(BRIEF)
Pick each line that has "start" out of the records.

»»

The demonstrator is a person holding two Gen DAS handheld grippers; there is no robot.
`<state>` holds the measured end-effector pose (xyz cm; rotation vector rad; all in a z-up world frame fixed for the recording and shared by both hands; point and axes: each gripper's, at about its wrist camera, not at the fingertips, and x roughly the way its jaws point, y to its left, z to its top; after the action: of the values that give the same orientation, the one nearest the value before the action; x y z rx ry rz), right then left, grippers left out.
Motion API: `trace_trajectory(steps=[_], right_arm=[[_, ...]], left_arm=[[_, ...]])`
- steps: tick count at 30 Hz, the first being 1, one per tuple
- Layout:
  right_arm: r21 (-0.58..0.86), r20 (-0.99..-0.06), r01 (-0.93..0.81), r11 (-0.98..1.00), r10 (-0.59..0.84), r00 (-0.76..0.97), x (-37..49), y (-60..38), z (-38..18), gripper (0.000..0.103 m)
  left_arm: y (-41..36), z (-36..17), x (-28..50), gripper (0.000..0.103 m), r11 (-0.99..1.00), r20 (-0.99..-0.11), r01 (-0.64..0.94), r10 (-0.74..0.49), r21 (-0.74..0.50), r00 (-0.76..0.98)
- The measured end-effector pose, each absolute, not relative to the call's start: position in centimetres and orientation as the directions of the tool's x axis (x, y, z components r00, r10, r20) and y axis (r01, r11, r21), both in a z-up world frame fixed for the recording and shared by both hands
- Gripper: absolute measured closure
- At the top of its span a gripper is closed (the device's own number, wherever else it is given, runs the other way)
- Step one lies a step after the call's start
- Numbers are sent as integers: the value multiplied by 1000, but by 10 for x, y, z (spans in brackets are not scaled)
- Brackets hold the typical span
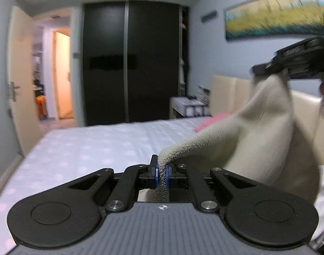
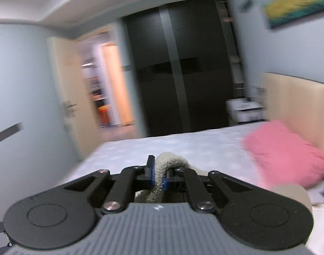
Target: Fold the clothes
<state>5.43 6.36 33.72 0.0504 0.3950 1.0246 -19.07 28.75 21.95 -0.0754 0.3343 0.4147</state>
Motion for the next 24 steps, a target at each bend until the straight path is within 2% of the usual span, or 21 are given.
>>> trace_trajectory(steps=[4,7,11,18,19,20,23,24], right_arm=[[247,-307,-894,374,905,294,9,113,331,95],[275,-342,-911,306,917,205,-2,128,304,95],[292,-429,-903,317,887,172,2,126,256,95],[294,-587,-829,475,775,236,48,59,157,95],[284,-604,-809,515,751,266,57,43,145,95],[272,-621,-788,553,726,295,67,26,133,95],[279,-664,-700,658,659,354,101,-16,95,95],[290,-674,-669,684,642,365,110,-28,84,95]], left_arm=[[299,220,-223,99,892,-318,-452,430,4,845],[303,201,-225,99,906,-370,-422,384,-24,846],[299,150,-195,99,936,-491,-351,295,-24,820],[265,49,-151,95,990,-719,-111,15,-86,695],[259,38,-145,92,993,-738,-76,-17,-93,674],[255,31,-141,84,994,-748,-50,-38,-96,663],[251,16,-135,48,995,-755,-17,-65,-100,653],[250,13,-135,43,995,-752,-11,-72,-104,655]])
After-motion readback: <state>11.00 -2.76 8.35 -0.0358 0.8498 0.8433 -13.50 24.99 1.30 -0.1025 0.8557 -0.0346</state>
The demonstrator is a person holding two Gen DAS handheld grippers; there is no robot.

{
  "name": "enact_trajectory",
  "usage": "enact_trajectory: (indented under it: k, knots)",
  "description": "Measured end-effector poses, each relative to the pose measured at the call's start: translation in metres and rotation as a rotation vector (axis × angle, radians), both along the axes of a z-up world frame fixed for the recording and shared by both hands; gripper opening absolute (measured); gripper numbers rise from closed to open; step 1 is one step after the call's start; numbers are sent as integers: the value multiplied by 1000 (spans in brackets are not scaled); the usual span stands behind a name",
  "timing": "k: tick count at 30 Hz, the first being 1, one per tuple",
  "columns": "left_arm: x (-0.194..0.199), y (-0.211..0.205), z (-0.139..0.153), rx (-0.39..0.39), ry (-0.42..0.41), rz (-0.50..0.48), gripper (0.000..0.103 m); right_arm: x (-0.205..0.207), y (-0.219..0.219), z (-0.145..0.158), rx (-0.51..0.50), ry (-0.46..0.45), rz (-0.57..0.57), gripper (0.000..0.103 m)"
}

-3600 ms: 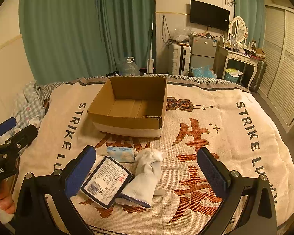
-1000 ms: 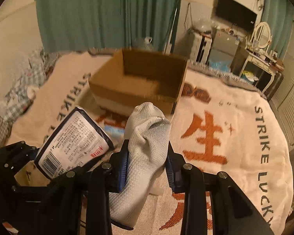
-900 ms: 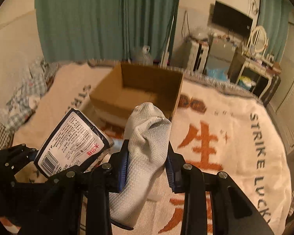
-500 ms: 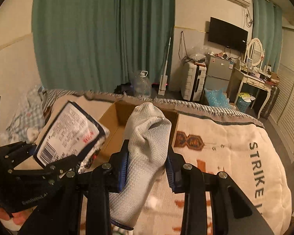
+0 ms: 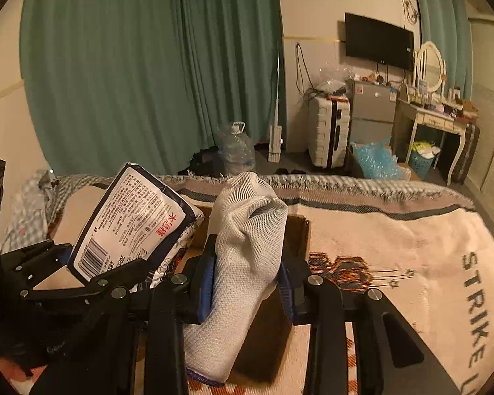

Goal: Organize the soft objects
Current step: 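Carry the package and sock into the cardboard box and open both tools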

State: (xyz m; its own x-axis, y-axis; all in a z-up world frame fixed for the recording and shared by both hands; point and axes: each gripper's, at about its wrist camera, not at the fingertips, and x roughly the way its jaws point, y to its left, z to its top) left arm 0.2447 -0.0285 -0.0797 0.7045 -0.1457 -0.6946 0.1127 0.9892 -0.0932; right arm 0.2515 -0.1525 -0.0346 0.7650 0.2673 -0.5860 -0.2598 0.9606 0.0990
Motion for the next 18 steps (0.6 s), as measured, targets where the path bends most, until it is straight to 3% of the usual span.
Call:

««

(EXERCISE RESPONSE)
- The measured end-effector pose, each absolute, not relative to the call's start: position in centimetres and orientation as the directions of the tool's x axis (x, y, z components r00, r10, r20) and y axis (r01, r11, r21), both in a z-up world frame fixed for the recording and shared by both hands
- Step one lies a step after the call's start
  "description": "Measured end-effector poses, each relative to the pose measured at the call's start: translation in metres and rotation as a rotation vector (axis × angle, radians), both along the axes of a z-up world frame fixed for the recording and shared by both hands; gripper opening absolute (measured); gripper numbers rise from closed to open; step 1 is one step after the call's start; numbers are sent as integers: the value multiplied by 1000 (spans in brackets are not scaled); the usual span stands behind a name",

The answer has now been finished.